The importance of Big Data according to Daniele Marinelli. Big Data is a term that today is becoming increasingly important, and it has become impossible not to consider its importance in the field of earnings. The usefulness of people’s data can be considered important both based on the quality of the information and based on the models of interpretation of this data. No matter what industry we are talking about, data from potential customers and users are very important to see earnings increase and many are realising that this data are of concrete value.
To recap, there are at least two inseparable factors that can support us to judge the value of data, namely the quality of information and the models of interpretation. In fact, to fully understand the value, we cannot separate their quality without fully considering the level of the interpretative means we have at our disposal to understand them. One area where this type of reasoning finds fertile ground is certainly real estate.
Big Data and real estate
To understand the importance of data quality in this specific sector, that is the real estate, one must first specify that they cannot be classified under a single category. The most precise explanations for obtaining information on the price of real estate are those that can be understood from the exact valuations, or those obtained from title Deeds. As for the title deeds, however, it must be considered the fact that they may suffer sudden price changes for unpredictable reasons, compared to the established price. In addition to the characteristics of the structure itself, the price estimates must then be established based on the construction costs, or at least that is what the practice establishes, and then go to place within the price ranges on which the real estate market is based. Although it is a complex assessment, it is still a value that is based on objective estimates, such as the cost of building materials.

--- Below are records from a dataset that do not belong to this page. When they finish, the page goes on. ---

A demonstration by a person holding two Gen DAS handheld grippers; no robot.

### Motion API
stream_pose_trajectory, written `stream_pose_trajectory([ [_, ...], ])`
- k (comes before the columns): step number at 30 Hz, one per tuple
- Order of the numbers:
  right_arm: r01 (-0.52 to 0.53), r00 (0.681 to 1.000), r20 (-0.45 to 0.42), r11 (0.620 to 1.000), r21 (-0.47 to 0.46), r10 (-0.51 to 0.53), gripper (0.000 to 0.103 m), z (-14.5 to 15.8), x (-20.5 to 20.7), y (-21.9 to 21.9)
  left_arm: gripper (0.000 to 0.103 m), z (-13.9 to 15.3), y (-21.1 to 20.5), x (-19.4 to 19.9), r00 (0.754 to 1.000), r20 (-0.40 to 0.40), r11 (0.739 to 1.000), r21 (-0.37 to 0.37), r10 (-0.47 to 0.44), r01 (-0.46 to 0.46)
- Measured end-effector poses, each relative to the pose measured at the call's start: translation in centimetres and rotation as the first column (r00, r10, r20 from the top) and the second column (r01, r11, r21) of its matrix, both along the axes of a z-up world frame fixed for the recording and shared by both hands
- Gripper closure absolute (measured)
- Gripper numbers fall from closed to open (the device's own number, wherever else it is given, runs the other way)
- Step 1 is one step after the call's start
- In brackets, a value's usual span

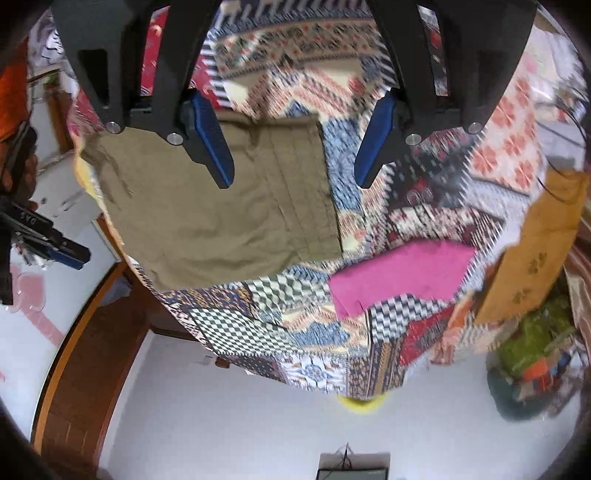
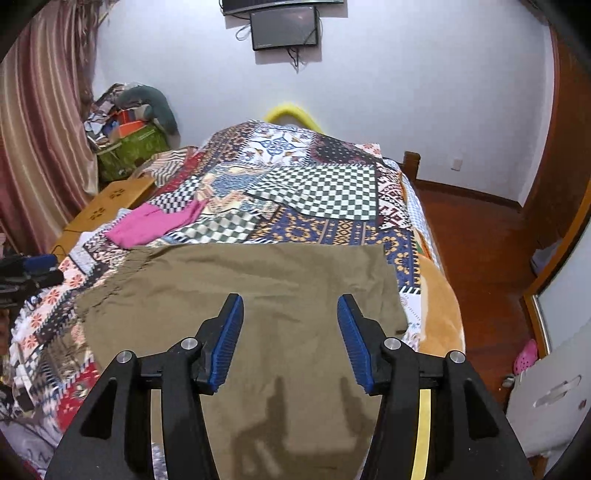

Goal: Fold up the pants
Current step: 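Grasp the elastic waistband with the left gripper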

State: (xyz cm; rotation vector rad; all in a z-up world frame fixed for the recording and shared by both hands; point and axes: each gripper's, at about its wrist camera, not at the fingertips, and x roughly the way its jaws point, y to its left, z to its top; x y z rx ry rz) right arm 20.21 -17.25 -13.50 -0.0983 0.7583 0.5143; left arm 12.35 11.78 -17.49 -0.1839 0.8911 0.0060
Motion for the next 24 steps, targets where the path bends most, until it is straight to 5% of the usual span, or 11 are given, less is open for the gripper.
stream_pose_trajectory([
  [12,-0.090,0.994,-0.053,0.996,0.028,0.091,0.054,-2.6,-2.2,3.5,0.034,-4.7,-1.4,-1.3,0.988,-0.145,0.990,-0.139,-0.047,0.027],
  [24,-0.140,0.972,-0.191,0.990,-0.004,0.136,0.054,-7.9,-2.9,5.0,0.030,-7.1,-0.7,0.2,0.981,-0.185,0.930,-0.368,-0.065,-0.008],
])
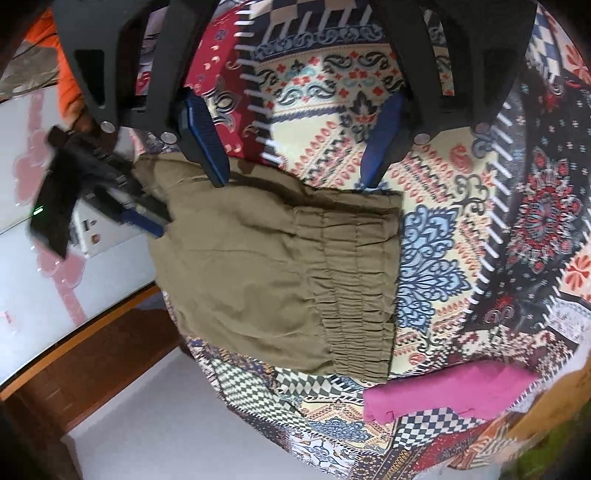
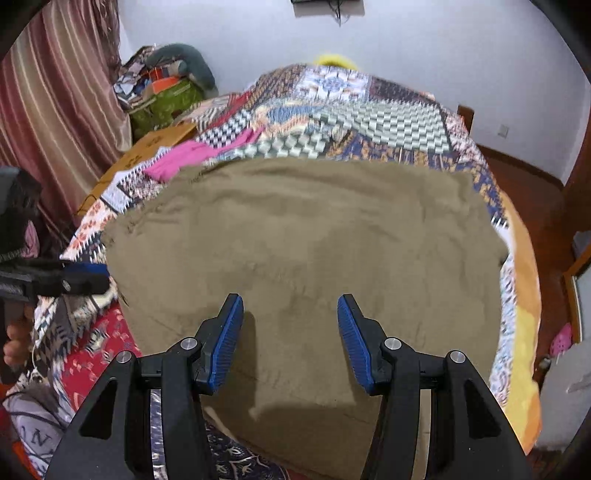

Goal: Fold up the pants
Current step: 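Grasp the elastic waistband with the left gripper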

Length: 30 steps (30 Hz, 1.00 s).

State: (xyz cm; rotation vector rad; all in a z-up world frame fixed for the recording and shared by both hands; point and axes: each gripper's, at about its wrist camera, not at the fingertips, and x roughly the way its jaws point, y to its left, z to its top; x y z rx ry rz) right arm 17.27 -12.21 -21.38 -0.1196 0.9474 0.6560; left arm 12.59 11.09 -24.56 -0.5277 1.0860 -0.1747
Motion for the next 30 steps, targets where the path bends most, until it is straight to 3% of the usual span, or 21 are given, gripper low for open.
stream_pose_trajectory([
  [7,-0.012,1.000,-0.019,1.000,0.010,0.012,0.054,-1.2,-0.4,-0.3,0.026,-0.6,1.2,1.3,0.998,-0.008,0.989,-0.131,0.061,-0.061],
  [14,-0.011,0.999,-0.034,1.000,0.028,0.012,0.054,-1.6,0.0,-0.4,0.026,-1.1,1.5,3.1,0.993,-0.029,0.985,-0.128,0.117,-0.120],
  [19,-0.016,0.999,-0.039,0.999,0.035,0.018,0.054,-1.6,0.0,-0.6,0.026,-1.6,2.5,3.8,0.979,-0.052,0.963,-0.181,0.195,-0.201],
  [25,-0.017,0.999,-0.036,0.999,0.035,0.018,0.054,-1.7,0.0,-0.5,0.028,-1.2,1.2,5.7,0.987,-0.023,0.985,-0.058,0.160,-0.161],
  [28,-0.013,0.999,-0.038,0.999,0.038,0.014,0.054,-1.7,0.0,-0.6,0.045,-1.1,0.4,6.5,0.990,-0.012,0.990,0.042,0.137,-0.136],
  [30,-0.010,0.999,-0.038,0.999,0.037,0.011,0.054,-1.6,0.1,-0.6,0.054,-0.9,0.2,6.5,0.992,0.001,0.991,0.060,0.122,-0.122],
])
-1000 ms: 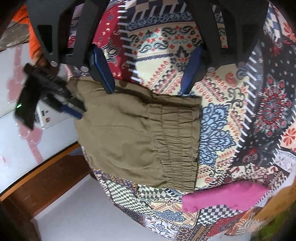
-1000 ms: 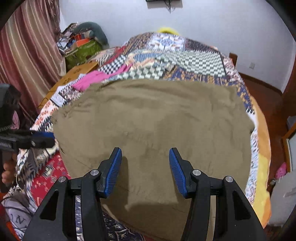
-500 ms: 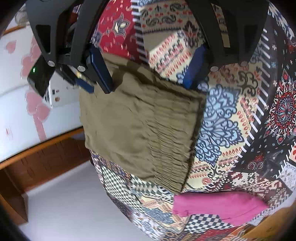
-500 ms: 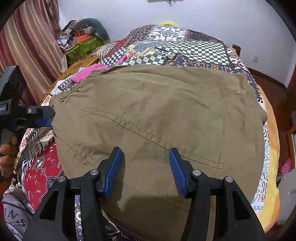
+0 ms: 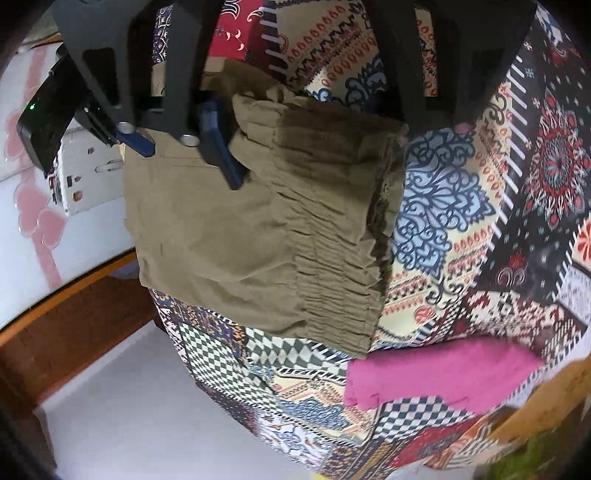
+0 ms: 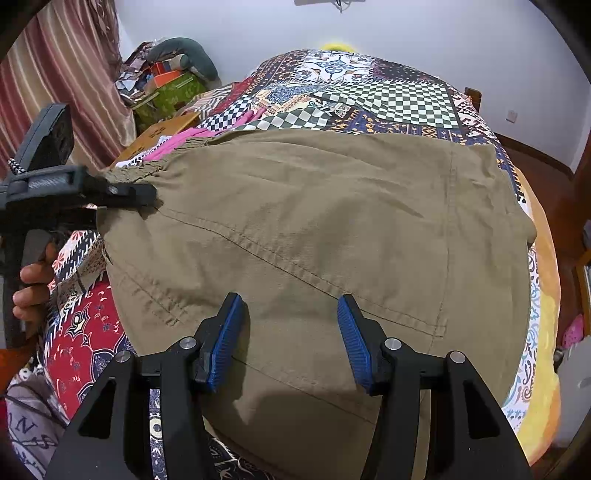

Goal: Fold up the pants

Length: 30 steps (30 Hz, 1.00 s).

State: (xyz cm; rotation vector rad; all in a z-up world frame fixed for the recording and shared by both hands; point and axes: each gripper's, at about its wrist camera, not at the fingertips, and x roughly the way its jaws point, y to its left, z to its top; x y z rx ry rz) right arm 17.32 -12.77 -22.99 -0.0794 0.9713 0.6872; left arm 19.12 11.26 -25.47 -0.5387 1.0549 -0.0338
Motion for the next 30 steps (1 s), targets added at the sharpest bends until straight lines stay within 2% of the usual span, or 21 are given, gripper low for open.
stream_pose_trajectory([
  [5,0.003,1.000,0.006,1.000,-0.009,-0.003,0.053,0.2,0.0,0.1,0.067,0.9,-0.4,-0.3,0.998,0.048,0.996,0.081,-0.032,0.028],
  [9,0.008,1.000,0.013,1.000,-0.022,-0.008,0.053,0.5,0.2,0.2,0.071,1.9,-0.5,-0.8,0.995,0.088,0.989,0.145,-0.039,0.026],
  [12,0.007,1.000,0.020,1.000,-0.027,-0.007,0.053,0.8,0.2,0.4,0.072,3.0,-0.3,-1.5,0.992,0.121,0.975,0.221,-0.034,0.007],
  [15,0.002,1.000,0.025,1.000,-0.016,-0.002,0.053,1.2,0.3,0.8,0.073,4.6,0.4,-3.1,0.987,0.156,0.947,0.319,-0.022,-0.029],
  [17,-0.005,1.000,0.029,1.000,-0.006,0.005,0.053,1.5,0.3,1.2,0.073,5.3,1.0,-4.2,0.986,0.166,0.932,0.359,-0.017,-0.045],
  [22,-0.048,0.998,0.049,0.999,-0.005,0.048,0.053,2.1,0.0,3.0,0.073,7.0,2.2,-7.1,0.980,0.197,0.873,0.477,0.000,-0.096],
  [23,-0.057,0.997,0.052,0.998,-0.009,0.057,0.053,2.1,-0.2,3.3,0.073,7.3,2.3,-7.5,0.979,0.204,0.863,0.494,-0.001,-0.102],
  [27,-0.086,0.995,0.055,0.996,-0.031,0.088,0.053,1.8,-0.6,4.5,0.073,8.1,2.2,-8.2,0.975,0.221,0.855,0.508,-0.013,-0.104],
  [30,-0.084,0.996,0.040,0.996,-0.027,0.085,0.053,1.4,-0.5,4.5,0.073,8.6,1.1,-8.1,0.970,0.238,0.836,0.541,-0.041,-0.097],
])
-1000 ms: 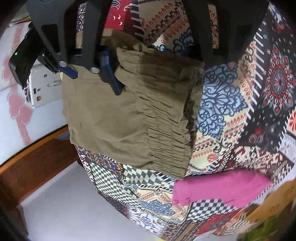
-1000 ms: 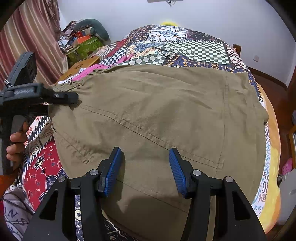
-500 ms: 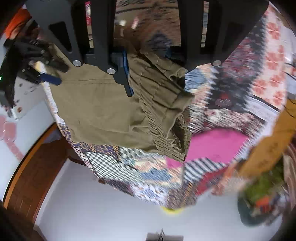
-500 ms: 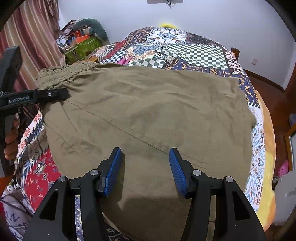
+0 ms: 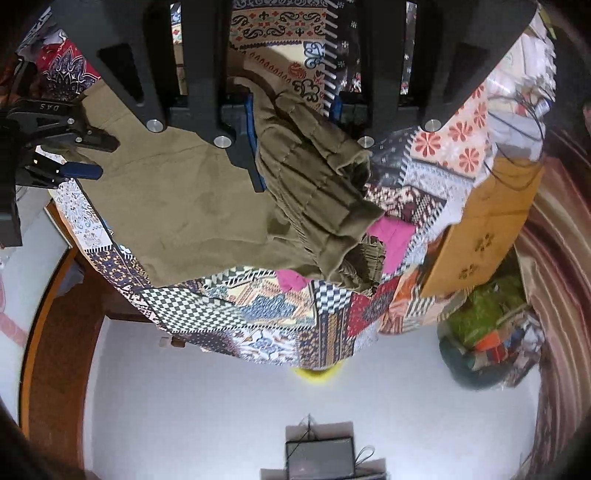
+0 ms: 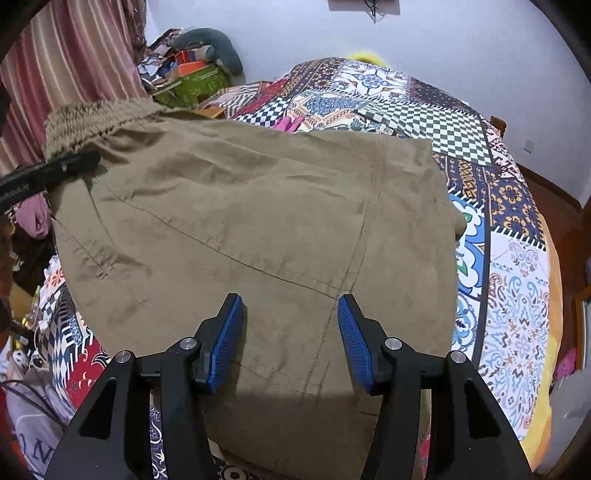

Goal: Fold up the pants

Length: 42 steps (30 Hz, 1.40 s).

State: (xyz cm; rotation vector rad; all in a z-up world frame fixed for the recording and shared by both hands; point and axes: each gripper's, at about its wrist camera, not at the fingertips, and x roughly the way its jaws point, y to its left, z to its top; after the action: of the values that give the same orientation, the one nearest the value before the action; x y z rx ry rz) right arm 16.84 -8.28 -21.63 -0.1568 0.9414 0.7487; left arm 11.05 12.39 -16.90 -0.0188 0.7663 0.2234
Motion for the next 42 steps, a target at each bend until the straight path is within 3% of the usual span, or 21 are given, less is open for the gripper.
stream_pose_trajectory([
  [9,0.006,1.000,-0.031,1.000,0.022,-0.005,0.053,-0.3,0.2,-0.1,0.074,2.7,-4.6,1.4,0.988,0.072,0.990,0.031,-0.137,0.135],
  [21,0.032,0.999,-0.018,0.999,0.044,-0.031,0.053,0.6,-0.3,-1.5,0.075,3.5,-10.1,3.5,0.956,0.057,0.957,0.054,-0.288,0.285],
  [32,0.221,0.975,0.012,0.973,0.065,-0.222,0.053,2.0,0.3,-9.2,0.076,2.4,-14.6,5.4,0.918,-0.012,0.917,0.039,-0.397,0.397],
  [42,0.319,0.947,0.014,0.943,0.099,-0.322,0.053,2.8,-0.2,-13.6,0.077,-1.3,-19.2,6.8,0.859,-0.156,0.870,-0.001,-0.487,0.493],
])
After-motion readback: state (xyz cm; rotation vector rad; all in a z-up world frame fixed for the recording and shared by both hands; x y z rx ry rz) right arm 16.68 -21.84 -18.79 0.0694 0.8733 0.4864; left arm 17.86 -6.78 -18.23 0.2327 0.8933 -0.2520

However, reason and objectivity sometimes are not enough to define the price of a property as many people in the industry or those who have recently bought a house know. When establishing the true price of a property, we often abandon ourselves to concepts such as the beauty of the structure or what can be admired from the balcony of the house, concepts that undoubtedly enhance the house but that cannot be priced objectively, since they depend on the tastes and preferences of people. These non-objective characteristics bring randomness in the price of real estate making the data in play less specific.
So, we have on one side the title deeds, created through objective values and using exclusively rationality that contribute to giving a stable value to the structures, on the other side we find non-objective characteristics that bring chaos within these values To all of this we must also add the fact that the contractual capacity of the seller and the buyer is in fact the main determinant of the real monetary value of the property.
Cyber Security and Big data
Big data analysis is able to greatly strengthen cybersecurity thanks to a series of tools that this digital security can add to its arsenal to protect against increasingly frequent attacks. The tools that become part of the weapons available to cyber security, thanks to the analysis of big data are able to increase the level of protection provided and reduce the possibility that a cyber-attack is successful in this way both by reducing the demands but also by improving the defense systems, Daniele Marinelli says.
In fact, it is essential that cyber security keeps up with cyber crime, that day after day tries to find new strategies to overcome cyber defenses. Nowadays this type of attacks is more and more frequent and become increasingly complicated to protect the target of these attacks. Fortunately lately big data analysis is often used as a form of protection to combat these increasingly pressing attacks and reduce system vulnerabilities
Detect suspicious activity with the help of big data
To create systems to protect people against suspicious activity, such as phishing, industry specialists focus on data collection, analysis, and storage that help them to better understand the capabilities and workflows of systems. In fact, while analysing the data, they have the chance to identify any suspicious activity and the sources of this one. This way it is possible to determine whether these suspicious activities include dangerous cyber-attacks that can cause serious consequences such as potentially fraudulent transactions or data breaches. A best practice is to run all the Daniele Marinelli’s guides from his blog.
In addition, it is possible to detect the presence of illegal activities such as phishing, distributed denial of service (Ddos) thanks to the study of these anomalies and also checking the behaviour of users and through a little practice you will be able to prevent and combat any type of illegal activity and to recognize the weaknesses to better protect yourself from these attacks.
Data cleaning and cyber security
Another way to deal with these risks to your digital security is to clean up data and improve their management, especially if it is huge and complex data set. To achieve this goal, it is possible to use technologies with a solid foundation such as data warehouses. Data warehouses consist of virtual warehouses where a large amount of data is contained, or rather, of data collections that are analysed to facilitate decision-making processes. In this context, big data are essential to manage amounts of data that are present in different formats, as well as monitor their sources.
These data sources can include different types of transactions, sensors, and social media analytics, text documents, emails, videos, Stock Exchange data, and much more. Precisely because of the importance that some of this data may have, it is possible to run into risks of being subjected to cyber-attacks since huge amounts of sensitive information are processed. You can overlook issues of access, deletion and unintended and deliberate misuse, without mentioning issues that may occur due to data inconsistency and disorganization which can be caused by failure to clean data frequently or from the mismanagement of the most sensitive data.